→ **TASK DIRECTIONS**:
Only one stretch of the records below should be repeated. It starts with the line containing "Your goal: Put" and goes on through the line containing "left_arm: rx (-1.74", exactly as written.
=== Section Start ===
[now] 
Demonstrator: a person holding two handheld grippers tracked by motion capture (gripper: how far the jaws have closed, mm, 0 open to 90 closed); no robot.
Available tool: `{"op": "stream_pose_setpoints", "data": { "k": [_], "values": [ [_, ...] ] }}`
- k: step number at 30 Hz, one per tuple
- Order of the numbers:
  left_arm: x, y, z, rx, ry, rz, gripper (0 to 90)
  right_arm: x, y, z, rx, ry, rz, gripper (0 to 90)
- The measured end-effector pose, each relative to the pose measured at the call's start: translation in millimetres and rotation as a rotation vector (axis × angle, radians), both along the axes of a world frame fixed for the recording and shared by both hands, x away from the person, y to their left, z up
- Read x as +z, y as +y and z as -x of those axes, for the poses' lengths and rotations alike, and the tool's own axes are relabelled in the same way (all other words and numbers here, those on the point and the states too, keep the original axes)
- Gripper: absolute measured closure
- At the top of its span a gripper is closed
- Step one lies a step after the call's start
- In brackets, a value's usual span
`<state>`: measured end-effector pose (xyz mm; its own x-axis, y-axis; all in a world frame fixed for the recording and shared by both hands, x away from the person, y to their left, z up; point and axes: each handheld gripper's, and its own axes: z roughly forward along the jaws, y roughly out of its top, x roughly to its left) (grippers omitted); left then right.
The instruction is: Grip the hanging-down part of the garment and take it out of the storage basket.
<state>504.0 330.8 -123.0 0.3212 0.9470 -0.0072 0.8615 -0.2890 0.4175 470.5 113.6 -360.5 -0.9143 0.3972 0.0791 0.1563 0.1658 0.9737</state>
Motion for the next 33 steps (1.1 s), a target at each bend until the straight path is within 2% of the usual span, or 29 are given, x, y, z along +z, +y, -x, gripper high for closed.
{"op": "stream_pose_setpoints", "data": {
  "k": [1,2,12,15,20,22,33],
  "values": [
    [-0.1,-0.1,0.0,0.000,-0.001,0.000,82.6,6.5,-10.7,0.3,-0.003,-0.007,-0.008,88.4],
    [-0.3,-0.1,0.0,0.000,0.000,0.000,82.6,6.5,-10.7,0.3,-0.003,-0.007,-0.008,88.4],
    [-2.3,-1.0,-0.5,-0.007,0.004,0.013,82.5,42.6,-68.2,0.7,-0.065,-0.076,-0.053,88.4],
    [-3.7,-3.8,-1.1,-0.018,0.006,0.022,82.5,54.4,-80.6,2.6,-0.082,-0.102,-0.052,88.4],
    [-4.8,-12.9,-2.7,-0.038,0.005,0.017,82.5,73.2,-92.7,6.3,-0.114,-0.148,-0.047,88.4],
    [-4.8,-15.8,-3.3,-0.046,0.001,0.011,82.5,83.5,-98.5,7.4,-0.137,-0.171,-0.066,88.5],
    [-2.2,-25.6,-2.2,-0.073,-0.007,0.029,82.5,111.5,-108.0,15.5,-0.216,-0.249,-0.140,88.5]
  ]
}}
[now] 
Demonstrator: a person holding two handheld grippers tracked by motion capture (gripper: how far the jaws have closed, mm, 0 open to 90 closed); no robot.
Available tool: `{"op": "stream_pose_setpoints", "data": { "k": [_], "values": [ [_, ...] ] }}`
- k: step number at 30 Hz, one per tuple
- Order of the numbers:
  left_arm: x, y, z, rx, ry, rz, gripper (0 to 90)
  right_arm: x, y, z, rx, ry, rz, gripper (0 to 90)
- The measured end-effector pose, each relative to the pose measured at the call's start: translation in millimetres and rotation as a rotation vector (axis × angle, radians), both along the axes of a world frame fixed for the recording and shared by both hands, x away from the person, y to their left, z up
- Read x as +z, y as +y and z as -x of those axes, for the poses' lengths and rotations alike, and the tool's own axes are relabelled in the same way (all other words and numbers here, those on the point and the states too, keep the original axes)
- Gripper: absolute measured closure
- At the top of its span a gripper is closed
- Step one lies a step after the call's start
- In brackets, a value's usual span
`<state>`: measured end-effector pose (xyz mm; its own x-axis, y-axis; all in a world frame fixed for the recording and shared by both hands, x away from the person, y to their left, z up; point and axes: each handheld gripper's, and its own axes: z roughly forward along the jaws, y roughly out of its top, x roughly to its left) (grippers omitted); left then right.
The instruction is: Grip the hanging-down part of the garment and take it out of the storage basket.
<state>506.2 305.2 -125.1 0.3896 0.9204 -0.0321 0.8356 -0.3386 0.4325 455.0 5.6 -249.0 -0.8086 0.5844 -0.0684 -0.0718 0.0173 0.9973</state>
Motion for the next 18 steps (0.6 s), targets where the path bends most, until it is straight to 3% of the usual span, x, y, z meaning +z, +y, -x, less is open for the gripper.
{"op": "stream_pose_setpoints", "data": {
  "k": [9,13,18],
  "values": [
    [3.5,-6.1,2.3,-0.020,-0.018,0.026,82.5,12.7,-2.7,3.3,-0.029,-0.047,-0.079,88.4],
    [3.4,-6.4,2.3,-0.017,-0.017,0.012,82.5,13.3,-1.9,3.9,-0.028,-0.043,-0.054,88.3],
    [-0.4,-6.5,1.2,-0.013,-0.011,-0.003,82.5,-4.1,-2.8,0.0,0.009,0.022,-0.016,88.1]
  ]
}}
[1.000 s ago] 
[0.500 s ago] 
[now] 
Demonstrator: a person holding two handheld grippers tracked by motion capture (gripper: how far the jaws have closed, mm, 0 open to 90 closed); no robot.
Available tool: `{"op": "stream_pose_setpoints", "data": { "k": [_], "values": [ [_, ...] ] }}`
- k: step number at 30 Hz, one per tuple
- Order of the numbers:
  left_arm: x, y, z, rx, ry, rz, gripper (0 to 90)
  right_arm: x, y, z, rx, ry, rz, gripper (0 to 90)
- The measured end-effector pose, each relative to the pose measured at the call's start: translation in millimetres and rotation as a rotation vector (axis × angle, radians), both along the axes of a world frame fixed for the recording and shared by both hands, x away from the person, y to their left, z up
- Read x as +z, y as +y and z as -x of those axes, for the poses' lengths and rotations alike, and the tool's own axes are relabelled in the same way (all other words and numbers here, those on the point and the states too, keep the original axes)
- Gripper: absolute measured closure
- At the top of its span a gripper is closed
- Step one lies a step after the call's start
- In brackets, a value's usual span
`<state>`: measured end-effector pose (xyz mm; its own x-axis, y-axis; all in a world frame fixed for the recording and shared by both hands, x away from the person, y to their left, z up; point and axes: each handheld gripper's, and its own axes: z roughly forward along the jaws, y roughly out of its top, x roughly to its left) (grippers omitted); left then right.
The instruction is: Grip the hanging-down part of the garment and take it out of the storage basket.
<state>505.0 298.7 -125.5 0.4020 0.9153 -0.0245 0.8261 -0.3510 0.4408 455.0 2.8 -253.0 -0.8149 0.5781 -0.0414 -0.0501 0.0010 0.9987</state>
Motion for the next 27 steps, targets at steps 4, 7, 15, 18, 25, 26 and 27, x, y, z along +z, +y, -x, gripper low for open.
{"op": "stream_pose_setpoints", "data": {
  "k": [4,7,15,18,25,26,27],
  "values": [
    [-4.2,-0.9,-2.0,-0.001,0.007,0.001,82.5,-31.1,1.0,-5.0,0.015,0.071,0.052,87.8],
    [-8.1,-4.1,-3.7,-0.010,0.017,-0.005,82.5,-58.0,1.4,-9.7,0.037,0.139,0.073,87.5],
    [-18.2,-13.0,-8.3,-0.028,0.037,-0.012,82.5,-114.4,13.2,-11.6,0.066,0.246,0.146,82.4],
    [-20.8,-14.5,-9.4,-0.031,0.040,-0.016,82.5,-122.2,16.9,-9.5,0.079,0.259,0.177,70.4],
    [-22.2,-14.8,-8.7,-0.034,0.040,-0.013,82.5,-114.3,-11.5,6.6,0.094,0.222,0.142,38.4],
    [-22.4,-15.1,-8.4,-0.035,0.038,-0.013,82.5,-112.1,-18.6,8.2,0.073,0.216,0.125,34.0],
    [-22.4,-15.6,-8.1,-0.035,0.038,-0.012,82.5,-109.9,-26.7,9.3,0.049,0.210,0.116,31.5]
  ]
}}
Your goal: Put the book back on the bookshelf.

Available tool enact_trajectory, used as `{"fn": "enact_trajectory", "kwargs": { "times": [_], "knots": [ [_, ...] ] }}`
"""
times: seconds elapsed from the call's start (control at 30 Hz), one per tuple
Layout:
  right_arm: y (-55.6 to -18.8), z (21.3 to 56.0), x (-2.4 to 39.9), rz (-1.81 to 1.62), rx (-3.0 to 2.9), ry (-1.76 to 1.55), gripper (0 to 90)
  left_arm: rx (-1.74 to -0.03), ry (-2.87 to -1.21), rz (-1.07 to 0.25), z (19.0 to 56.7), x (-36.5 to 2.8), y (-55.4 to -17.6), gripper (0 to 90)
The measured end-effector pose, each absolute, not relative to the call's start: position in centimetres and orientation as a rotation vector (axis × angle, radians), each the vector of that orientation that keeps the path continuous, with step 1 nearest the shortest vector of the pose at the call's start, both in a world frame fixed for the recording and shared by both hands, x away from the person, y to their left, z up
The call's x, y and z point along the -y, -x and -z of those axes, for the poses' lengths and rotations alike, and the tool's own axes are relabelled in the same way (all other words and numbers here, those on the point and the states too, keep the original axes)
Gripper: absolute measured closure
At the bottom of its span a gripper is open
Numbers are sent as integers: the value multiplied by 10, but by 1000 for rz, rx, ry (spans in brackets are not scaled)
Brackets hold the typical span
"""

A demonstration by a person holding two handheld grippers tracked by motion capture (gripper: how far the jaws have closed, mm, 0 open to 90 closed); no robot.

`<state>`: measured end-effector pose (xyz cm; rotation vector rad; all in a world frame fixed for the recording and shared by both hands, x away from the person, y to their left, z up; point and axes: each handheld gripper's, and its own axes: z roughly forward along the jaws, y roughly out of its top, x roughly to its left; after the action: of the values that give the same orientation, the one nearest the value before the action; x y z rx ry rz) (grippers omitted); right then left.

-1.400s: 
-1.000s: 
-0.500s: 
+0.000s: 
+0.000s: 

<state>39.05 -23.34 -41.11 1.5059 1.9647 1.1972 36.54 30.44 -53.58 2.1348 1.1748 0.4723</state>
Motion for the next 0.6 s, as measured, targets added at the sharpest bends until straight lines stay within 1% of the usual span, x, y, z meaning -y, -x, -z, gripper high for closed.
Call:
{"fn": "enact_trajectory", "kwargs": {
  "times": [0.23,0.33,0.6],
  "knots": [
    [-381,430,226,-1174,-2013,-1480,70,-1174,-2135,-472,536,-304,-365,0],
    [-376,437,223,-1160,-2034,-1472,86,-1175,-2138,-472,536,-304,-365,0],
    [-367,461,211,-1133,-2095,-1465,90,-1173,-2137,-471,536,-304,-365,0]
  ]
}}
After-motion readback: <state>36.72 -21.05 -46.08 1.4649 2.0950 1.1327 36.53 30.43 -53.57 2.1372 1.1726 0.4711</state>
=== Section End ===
→ **RESPONSE**:
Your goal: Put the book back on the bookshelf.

Available tool enact_trajectory, used as `{"fn": "enact_trajectory", "kwargs": { "times": [_], "knots": [ [_, ...] ] }}`
"""
times: seconds elapsed from the call's start (control at 30 Hz), one per tuple
Layout:
  right_arm: y (-55.6 to -18.8), z (21.3 to 56.0), x (-2.4 to 39.9), rz (-1.81 to 1.62), rx (-3.0 to 2.9), ry (-1.76 to 1.55), gripper (0 to 90)
  left_arm: rx (-1.74 to -0.03), ry (-2.87 to -1.21), rz (-1.07 to 0.25), z (19.0 to 56.7), x (-36.5 to 2.8), y (-55.4 to -17.6), gripper (0 to 90)

This output is complete, so the exercise is closed.